§ **What to work on**: Would you return, word for word, the lines of the data below from the line with "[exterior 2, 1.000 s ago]" through the line with "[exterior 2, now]", and no others?

[Opening Excerpted data section]

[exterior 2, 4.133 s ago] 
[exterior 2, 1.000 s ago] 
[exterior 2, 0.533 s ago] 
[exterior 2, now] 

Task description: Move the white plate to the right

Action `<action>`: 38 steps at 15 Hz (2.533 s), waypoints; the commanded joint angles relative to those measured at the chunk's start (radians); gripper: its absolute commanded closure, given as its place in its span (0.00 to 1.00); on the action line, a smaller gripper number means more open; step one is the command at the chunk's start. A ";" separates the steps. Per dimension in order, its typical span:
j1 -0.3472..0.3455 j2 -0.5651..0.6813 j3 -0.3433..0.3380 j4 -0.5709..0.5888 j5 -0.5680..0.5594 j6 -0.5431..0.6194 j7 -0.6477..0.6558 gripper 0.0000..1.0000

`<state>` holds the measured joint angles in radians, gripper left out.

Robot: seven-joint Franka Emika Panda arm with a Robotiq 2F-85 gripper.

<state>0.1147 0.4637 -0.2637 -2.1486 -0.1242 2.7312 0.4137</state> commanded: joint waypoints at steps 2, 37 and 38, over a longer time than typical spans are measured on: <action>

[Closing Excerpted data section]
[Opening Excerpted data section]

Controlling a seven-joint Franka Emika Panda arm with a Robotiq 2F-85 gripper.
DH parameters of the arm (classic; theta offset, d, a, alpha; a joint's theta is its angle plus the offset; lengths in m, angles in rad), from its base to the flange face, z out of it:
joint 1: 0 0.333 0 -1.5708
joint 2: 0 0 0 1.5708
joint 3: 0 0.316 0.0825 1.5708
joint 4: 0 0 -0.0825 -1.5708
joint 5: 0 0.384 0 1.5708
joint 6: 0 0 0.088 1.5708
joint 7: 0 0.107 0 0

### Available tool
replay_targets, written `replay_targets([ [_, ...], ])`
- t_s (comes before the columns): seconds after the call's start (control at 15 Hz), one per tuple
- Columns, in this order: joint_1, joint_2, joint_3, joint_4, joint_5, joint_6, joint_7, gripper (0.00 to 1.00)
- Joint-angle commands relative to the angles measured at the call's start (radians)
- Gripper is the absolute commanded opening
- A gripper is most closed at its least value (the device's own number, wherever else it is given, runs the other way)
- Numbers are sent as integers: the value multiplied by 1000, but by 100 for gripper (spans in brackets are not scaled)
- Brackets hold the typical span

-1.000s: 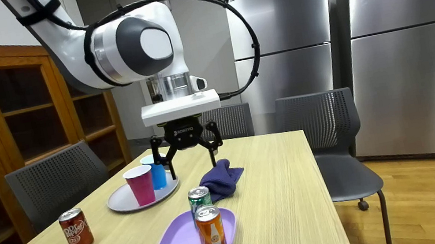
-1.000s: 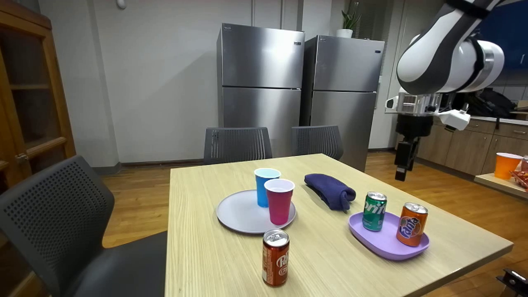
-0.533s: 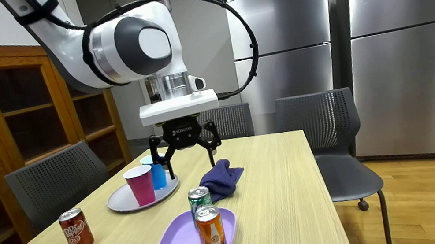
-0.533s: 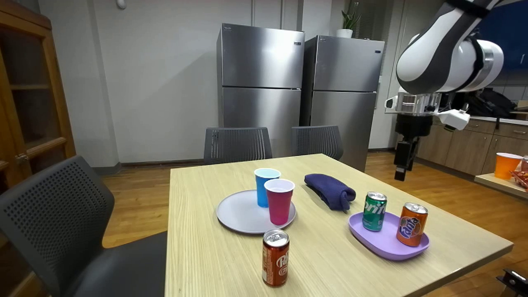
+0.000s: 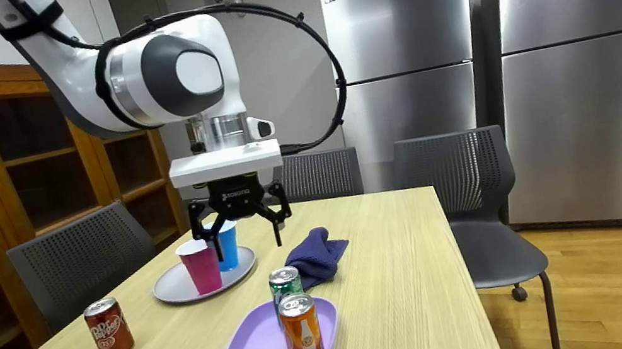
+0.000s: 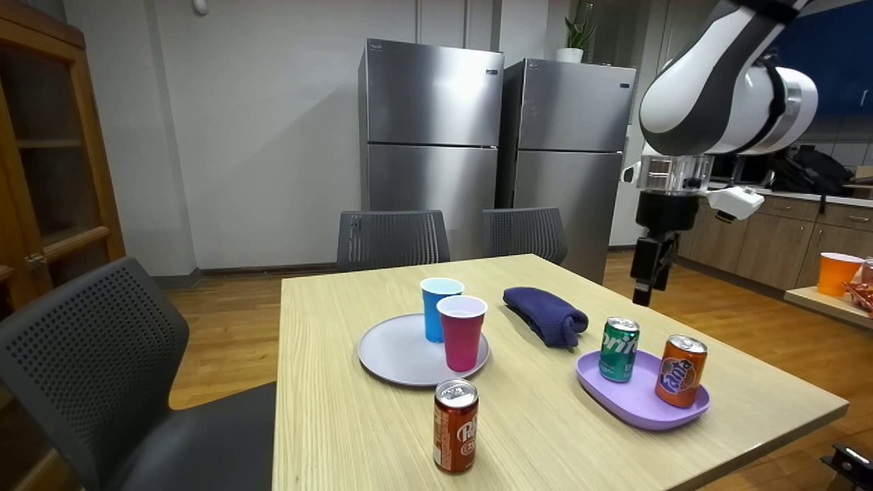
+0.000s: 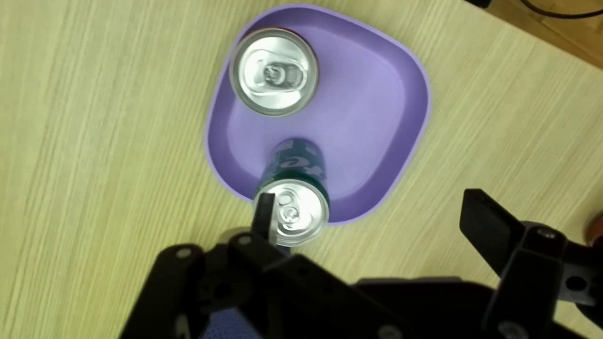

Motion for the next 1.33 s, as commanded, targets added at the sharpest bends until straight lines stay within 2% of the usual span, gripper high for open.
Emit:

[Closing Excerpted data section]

§ **Result of this task**:
[exterior 2, 1.000 s ago] 
[exterior 2, 0.533 s ago] 
[exterior 2, now] 

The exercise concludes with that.